__TO DO__: All the records that follow need to be reproduced exactly. Omit the images.
── PROVIDED MATERIAL
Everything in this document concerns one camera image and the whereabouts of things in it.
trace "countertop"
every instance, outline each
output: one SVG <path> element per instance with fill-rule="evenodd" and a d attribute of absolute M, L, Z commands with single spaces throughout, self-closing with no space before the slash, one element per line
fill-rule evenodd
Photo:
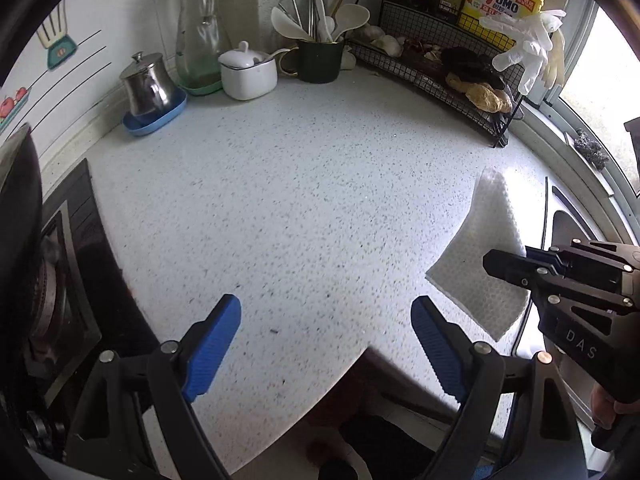
<path fill-rule="evenodd" d="M 411 329 L 417 296 L 471 340 L 511 350 L 519 322 L 492 341 L 424 275 L 486 166 L 508 180 L 523 242 L 540 246 L 550 170 L 517 138 L 492 149 L 452 110 L 372 70 L 318 86 L 281 78 L 245 103 L 191 98 L 158 132 L 134 139 L 119 126 L 86 156 L 116 260 L 160 340 L 180 339 L 227 292 L 242 303 L 238 334 L 193 405 L 229 472 L 367 348 L 456 406 Z M 498 433 L 507 412 L 503 402 Z M 174 476 L 166 449 L 155 451 Z"/>

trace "glass bottle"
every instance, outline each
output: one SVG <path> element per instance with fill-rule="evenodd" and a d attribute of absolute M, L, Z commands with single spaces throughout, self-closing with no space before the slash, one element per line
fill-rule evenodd
<path fill-rule="evenodd" d="M 180 0 L 175 67 L 180 83 L 200 94 L 222 88 L 218 56 L 230 49 L 218 0 Z"/>

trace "white textured cloth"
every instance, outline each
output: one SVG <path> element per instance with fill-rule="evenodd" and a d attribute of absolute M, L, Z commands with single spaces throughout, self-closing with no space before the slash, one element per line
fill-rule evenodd
<path fill-rule="evenodd" d="M 465 221 L 426 278 L 498 341 L 527 306 L 529 291 L 485 272 L 482 257 L 491 249 L 525 255 L 507 183 L 485 168 Z"/>

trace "blue gripper pad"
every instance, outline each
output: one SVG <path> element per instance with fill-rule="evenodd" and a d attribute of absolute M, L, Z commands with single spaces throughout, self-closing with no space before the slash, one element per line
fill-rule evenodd
<path fill-rule="evenodd" d="M 200 335 L 200 341 L 187 361 L 182 394 L 188 402 L 193 402 L 197 396 L 206 393 L 211 386 L 240 326 L 240 317 L 240 301 L 231 294 L 225 294 L 209 317 L 201 322 L 210 325 Z"/>
<path fill-rule="evenodd" d="M 462 343 L 459 347 L 464 347 L 466 343 L 470 344 L 469 339 L 458 325 L 448 323 L 442 317 L 427 296 L 421 296 L 412 303 L 411 325 L 436 372 L 442 389 L 445 393 L 454 396 L 458 402 L 464 402 L 467 394 L 464 383 L 465 364 L 460 352 L 462 348 L 455 348 L 456 342 L 452 342 L 451 332 L 457 329 L 462 334 L 462 340 L 460 334 L 454 335 L 457 342 Z"/>

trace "stainless steel sink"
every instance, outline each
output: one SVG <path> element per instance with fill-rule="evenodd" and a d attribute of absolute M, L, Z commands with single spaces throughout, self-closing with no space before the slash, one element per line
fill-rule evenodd
<path fill-rule="evenodd" d="M 542 248 L 570 245 L 573 238 L 604 241 L 602 232 L 577 200 L 568 197 L 547 179 Z M 527 359 L 541 350 L 547 350 L 552 354 L 560 369 L 560 375 L 566 383 L 576 415 L 593 431 L 590 396 L 594 381 L 569 356 L 542 335 L 538 330 L 539 322 L 538 310 L 530 303 L 526 320 L 514 345 L 513 354 Z"/>
────
__EXPECTED OUTPUT__:
Everything in this document concerns one camera image and the whereabouts of things in it.
trace "countertop"
every instance, outline each
output: one SVG <path> element per instance with fill-rule="evenodd" and a d attribute of absolute M, L, Z commands with single spaces throughout, self-closing with no space before the slash, one element per line
fill-rule evenodd
Photo:
<path fill-rule="evenodd" d="M 411 329 L 417 296 L 471 340 L 511 350 L 519 322 L 492 341 L 424 275 L 486 166 L 508 180 L 523 242 L 540 246 L 550 170 L 517 138 L 492 149 L 452 110 L 372 70 L 318 86 L 281 78 L 245 103 L 191 98 L 158 132 L 134 139 L 119 126 L 86 156 L 116 260 L 160 340 L 180 339 L 227 292 L 242 303 L 238 334 L 193 405 L 229 472 L 367 348 L 456 406 Z M 498 433 L 507 412 L 503 402 Z M 174 476 L 166 449 L 155 451 Z"/>

trace "glass bottle"
every instance, outline each
output: one SVG <path> element per instance with fill-rule="evenodd" and a d attribute of absolute M, L, Z commands with single spaces throughout, self-closing with no space before the slash, one element per line
fill-rule evenodd
<path fill-rule="evenodd" d="M 180 0 L 175 67 L 180 83 L 200 94 L 222 88 L 218 56 L 230 49 L 218 0 Z"/>

trace "white textured cloth"
every instance, outline each
output: one SVG <path> element per instance with fill-rule="evenodd" and a d attribute of absolute M, L, Z commands with single spaces throughout, self-closing with no space before the slash, one element per line
fill-rule evenodd
<path fill-rule="evenodd" d="M 465 221 L 426 278 L 498 341 L 527 306 L 529 291 L 485 272 L 482 257 L 491 249 L 525 255 L 507 183 L 485 168 Z"/>

trace "blue gripper pad"
every instance, outline each
output: one SVG <path> element per instance with fill-rule="evenodd" and a d attribute of absolute M, L, Z commands with single spaces throughout, self-closing with no space before the slash, one element per line
fill-rule evenodd
<path fill-rule="evenodd" d="M 200 335 L 200 341 L 187 361 L 182 394 L 188 402 L 193 402 L 197 396 L 206 393 L 211 386 L 240 326 L 240 317 L 240 301 L 231 294 L 225 294 L 209 317 L 201 322 L 210 325 Z"/>
<path fill-rule="evenodd" d="M 462 343 L 459 347 L 464 347 L 466 343 L 470 344 L 469 339 L 458 325 L 448 323 L 442 317 L 427 296 L 421 296 L 412 303 L 411 325 L 436 372 L 442 389 L 445 393 L 454 396 L 458 402 L 464 402 L 467 394 L 464 383 L 465 364 L 460 352 L 462 348 L 455 348 L 456 342 L 452 342 L 451 332 L 457 329 L 462 334 L 462 340 L 460 334 L 454 335 L 457 342 Z"/>

trace "stainless steel sink"
every instance, outline each
output: one SVG <path> element per instance with fill-rule="evenodd" and a d attribute of absolute M, L, Z commands with single spaces throughout, self-closing with no space before the slash, one element per line
fill-rule evenodd
<path fill-rule="evenodd" d="M 542 248 L 570 245 L 573 238 L 604 241 L 602 232 L 577 200 L 568 197 L 547 179 Z M 527 359 L 541 350 L 547 350 L 552 354 L 560 369 L 560 375 L 566 383 L 576 415 L 593 431 L 590 396 L 594 381 L 569 356 L 542 335 L 538 330 L 539 322 L 538 310 L 530 303 L 526 320 L 514 345 L 513 354 Z"/>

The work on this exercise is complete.